→ **Data shown**
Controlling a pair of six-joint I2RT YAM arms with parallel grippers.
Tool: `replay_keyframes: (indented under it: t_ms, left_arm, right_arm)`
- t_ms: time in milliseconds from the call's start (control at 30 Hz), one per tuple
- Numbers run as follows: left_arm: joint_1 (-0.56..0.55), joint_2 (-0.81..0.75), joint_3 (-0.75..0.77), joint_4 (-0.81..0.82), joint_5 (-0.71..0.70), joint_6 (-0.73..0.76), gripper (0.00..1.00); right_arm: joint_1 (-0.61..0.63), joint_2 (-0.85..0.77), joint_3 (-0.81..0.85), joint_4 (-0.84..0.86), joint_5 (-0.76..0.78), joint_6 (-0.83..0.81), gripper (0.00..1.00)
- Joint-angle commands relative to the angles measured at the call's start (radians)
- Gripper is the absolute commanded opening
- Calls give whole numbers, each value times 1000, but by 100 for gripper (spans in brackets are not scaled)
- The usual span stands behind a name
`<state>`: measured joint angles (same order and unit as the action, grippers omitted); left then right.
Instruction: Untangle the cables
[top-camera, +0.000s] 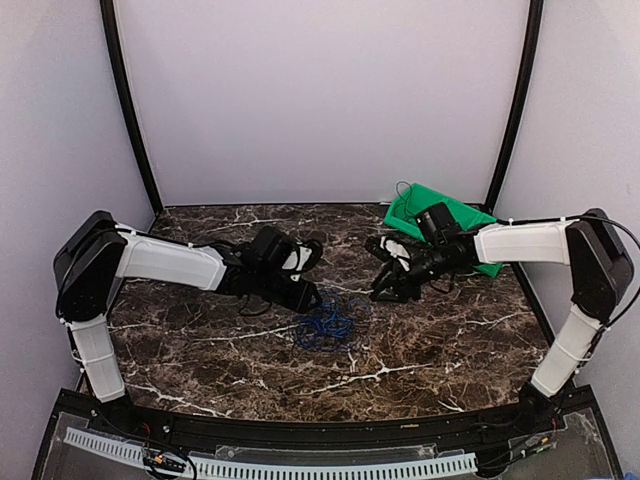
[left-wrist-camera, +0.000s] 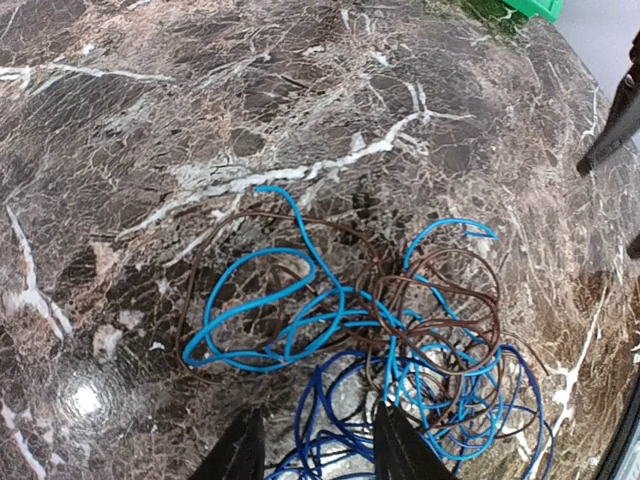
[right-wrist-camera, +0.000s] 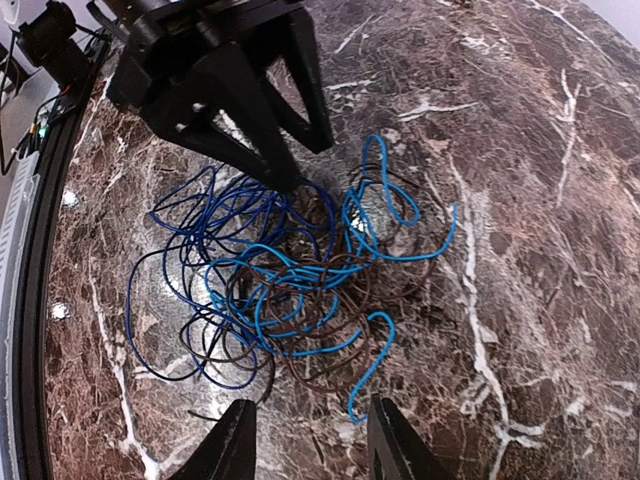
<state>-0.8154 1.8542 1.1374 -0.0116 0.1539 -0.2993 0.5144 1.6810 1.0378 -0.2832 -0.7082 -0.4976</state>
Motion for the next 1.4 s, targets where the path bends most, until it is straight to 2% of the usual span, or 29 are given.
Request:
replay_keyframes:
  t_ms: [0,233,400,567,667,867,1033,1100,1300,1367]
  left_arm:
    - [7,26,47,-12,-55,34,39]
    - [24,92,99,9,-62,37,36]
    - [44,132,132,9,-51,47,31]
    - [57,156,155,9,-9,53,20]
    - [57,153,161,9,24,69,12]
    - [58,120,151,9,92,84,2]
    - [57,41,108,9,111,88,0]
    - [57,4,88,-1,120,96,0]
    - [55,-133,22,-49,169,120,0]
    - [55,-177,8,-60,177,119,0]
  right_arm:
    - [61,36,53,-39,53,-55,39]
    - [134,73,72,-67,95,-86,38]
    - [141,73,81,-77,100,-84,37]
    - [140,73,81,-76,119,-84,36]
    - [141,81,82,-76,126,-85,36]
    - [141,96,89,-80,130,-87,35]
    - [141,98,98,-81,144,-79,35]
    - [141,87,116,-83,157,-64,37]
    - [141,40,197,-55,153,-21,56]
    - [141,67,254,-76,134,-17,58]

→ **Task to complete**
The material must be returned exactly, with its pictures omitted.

→ **Response**
Controlling a pair of six-joint I2RT YAM arms with parallel grippers.
Tool: `replay_keyframes: (indented under it: t_ms, left_arm, right_arm)`
- t_ms: time in milliseconds from the call's start (control at 30 Hz), one per tuple
- Numbers run as follows: left_arm: joint_1 (-0.56..0.55), joint_2 (-0.81..0.75), joint_3 (-0.75..0.77), joint_4 (-0.81..0.82), joint_5 (-0.71..0.70), joint_6 (-0.73..0.76), gripper (0.00..1.00); right_arm: joint_1 (-0.61..0.63), joint_2 (-0.85..0.77), joint_3 (-0.81..0.85), joint_4 (-0.84..0.86), joint_5 (-0.76..0.78), joint_6 (-0.83..0.81), gripper (0.00..1.00)
- Joint-angle commands relative to the angles measured at the call's start (radians)
- Gripper is the absolute commanded opening
- Calls give whole numbers, each value times 1000, but by 100 for gripper (spans in brackets are not scaled)
- The usual span stands behind a name
`<state>`: measured joint angles (same order and unit as the action, grippers omitted); left then right.
Instruction: Untangle the cables
[top-camera, +0.000s] 
[left-wrist-camera, +0.000s] 
[right-wrist-camera, +0.000s] 
<state>-0.8154 1.8542 1.1374 -0.0116 0.1539 -0.2993 0.5144 1.6810 1.0378 -0.2832 -0.7082 -0.4976</state>
Motion for the next 1.4 s, targets where the path bends most, until it is straight to 2% of the usual span, or 29 are given.
Request:
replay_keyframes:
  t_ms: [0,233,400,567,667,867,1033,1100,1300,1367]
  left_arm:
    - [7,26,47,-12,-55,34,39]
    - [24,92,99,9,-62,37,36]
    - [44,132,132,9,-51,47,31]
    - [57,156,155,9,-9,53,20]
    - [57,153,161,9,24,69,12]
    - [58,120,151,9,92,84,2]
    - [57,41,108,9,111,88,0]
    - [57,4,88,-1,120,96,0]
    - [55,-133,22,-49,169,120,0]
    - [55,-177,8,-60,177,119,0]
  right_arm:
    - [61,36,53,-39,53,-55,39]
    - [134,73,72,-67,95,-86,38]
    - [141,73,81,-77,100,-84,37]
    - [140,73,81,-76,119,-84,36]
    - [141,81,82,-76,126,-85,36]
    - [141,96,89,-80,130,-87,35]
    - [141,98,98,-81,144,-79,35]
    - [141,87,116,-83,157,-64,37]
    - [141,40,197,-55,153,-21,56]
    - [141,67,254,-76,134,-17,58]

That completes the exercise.